En el reflujo del V Centenario cervantino se hace muy oportuno recordarlo. Ninguna obra como la del autor de El Quijote lo refleja y patentiza más elocuentemente. Soldado de limpia y noble trayectoria y amante de los lauros del Ejército –y la Marina…– más formidable que conociera hasta entonces la historia, en ningún momento proyectó encorsetar a la sociedad y aún menos a las musas en los estrictos y naturales márgenes militares. En el Aragón tan querido por él se han escuchado estos días voces iracundas y un mucho desnortadas de la principal autoridad edilicia cesaraugustana en reclamo de una autonomía civil contrapuesta a las injerencias castrenses, exponentes de un talante y un ideario militarista de muy difícil y ardua detección en la España democrática de nuestro presente, a cuya cristalización, según el sentir unánime de la comunidad historiográfica, el Ejército contribuyó en parte muy principal. Quedan ya muy lejanos los tiempos de la Segunda República, cuando, en el ambiente de crispación y violencia generalizado en la Europa de los comienzos de los años treinta, tribunos y líderes conservadores calificaban al Ejército «como columna vertebral de la Patria» y depositaban en su seno las esencias más genuinas del carácter nacional, estimándolo como su intérprete más representativo.

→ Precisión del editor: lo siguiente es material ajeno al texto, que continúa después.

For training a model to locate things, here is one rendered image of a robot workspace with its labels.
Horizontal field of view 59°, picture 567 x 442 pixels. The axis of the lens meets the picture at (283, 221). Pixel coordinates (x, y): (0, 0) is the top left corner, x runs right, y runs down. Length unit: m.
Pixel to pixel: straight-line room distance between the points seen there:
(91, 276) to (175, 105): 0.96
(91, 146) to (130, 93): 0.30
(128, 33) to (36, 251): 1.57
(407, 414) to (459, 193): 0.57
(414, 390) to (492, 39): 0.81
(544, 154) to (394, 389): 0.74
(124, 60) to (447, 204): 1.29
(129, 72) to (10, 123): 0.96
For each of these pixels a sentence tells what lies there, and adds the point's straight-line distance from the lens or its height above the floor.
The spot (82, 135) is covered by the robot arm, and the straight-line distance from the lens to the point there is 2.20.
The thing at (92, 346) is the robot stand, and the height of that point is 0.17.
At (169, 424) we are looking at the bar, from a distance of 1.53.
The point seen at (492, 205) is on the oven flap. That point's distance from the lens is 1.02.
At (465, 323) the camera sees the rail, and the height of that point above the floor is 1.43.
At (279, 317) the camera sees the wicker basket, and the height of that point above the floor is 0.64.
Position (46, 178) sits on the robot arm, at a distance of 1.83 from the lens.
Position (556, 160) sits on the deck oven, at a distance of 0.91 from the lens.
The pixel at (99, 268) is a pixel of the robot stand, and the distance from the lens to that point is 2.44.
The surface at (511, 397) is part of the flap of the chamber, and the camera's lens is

Casi un siglo más tarde, su imagen semi-universal es la del garante de la unidad e independencia españolas. «El Rey Soldado» y la «Monarquía Militar», que tanta vigencia tuvieran en la Europa liberal de finales del Ochocientos y cuyo modelo encandilara a Ramiro de Maeztu (1874-1936), hasta el extremo de desear con entusiasmo su rígida implantación española, han dado paso a una Corona altamente respetuosa con las mejores tradiciones militares; pero sin vacilación alguna para encajarlas en los moldes constitucionales, con drástico alejamiento de cualquier veleidad reivindicatoria de un inexistente «poder militar», opuesto per diametrum al sistema de libertades vigente a lo largo y ancho del cuerpo social y político de la España de 2017.

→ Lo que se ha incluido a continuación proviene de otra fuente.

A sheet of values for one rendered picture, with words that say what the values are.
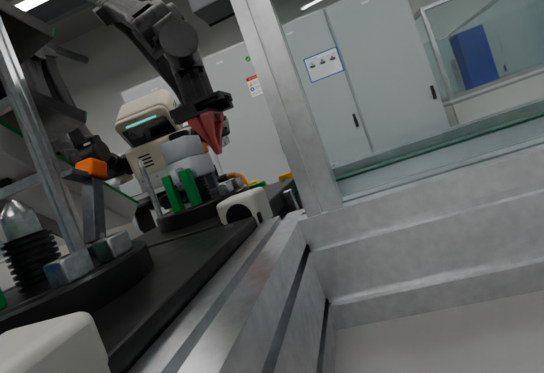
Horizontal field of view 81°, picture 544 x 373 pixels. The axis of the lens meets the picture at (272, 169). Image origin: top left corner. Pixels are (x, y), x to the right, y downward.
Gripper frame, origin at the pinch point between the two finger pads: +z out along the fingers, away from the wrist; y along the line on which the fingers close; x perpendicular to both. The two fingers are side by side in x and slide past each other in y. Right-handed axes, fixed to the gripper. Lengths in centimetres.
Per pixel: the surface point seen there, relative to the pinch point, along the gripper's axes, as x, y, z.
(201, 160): -12.6, 2.2, 1.3
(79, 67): 692, -565, -363
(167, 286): -39.7, 10.3, 8.3
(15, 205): -37.9, 0.1, 0.7
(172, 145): -14.8, 0.0, -2.0
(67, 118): -7.3, -21.3, -13.8
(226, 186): -15.3, 5.5, 5.7
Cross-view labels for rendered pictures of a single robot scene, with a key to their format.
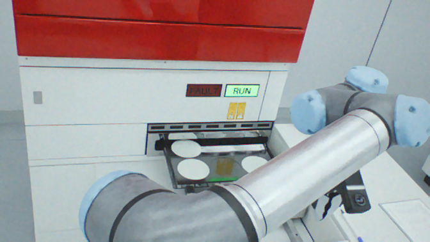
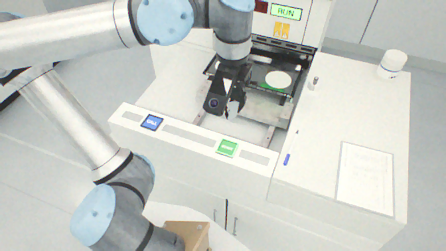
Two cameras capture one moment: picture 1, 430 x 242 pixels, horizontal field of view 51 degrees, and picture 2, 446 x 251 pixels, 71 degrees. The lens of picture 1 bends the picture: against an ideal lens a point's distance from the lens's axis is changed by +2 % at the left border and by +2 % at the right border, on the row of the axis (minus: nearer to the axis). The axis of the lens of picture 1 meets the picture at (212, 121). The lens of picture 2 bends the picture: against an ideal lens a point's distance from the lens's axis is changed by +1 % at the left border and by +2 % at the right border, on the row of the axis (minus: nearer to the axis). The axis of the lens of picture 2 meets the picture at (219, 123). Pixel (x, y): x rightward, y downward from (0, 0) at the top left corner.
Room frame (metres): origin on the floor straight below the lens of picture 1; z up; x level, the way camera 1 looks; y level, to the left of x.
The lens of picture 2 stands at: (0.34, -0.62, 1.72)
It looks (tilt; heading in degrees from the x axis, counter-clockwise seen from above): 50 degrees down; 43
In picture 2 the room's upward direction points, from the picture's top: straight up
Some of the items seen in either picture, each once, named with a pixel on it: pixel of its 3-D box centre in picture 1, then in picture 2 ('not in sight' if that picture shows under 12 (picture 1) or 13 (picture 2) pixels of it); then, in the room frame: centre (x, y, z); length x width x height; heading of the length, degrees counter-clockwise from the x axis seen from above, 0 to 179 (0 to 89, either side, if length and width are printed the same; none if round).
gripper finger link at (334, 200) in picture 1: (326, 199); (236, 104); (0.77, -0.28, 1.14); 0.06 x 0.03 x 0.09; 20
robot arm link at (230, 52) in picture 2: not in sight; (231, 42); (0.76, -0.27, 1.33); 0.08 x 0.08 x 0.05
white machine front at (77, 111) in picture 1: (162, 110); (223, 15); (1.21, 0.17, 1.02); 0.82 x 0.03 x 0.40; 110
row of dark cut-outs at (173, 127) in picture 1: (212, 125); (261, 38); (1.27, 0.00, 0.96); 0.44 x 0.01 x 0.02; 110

Corporaciones y sectores múltiples debieron cursar aceleradamente las normas y disciplinas del pluralismo, la tolerancia y el diálogo para andar con fruto la senda por la que el país se adentró en el bienio 1975-77. Acaso ningún organismo clave de la colectividad hispana cursó con mayor aprovechamiento dichas asignaturas en el desenvolvimiento de una sociedad democrática que unas FF.AA conscientes de sus responsabilidades en el desenvolvimiento de una democracia, en especial, tras el fracaso de la intentona de 23F-81. Por el contrario, el resurgimiento de un pacifismo fundamentalista como el sustentador de declaraciones como las del alcalde zaragozano constituye un inquietante signo de infirmidad civil. Enfrentada a un panorama internacionalmente aborrascado, la colectividad española tendría que conservar, conforme a pautas seculares, su solicitud y cercanía por las gentes y elementos de la Milicia; sin oír cantos de sirena o pronunciamientos despechados contra una entelequia o fantasma que nunca cobraron cuerpo en su dilatada trayectoria como nación esencial de Europa, cuna generosa de grandes civilizaciones.

José Manuel Cuenca Toribio, de la Real Academia de Doctores de España.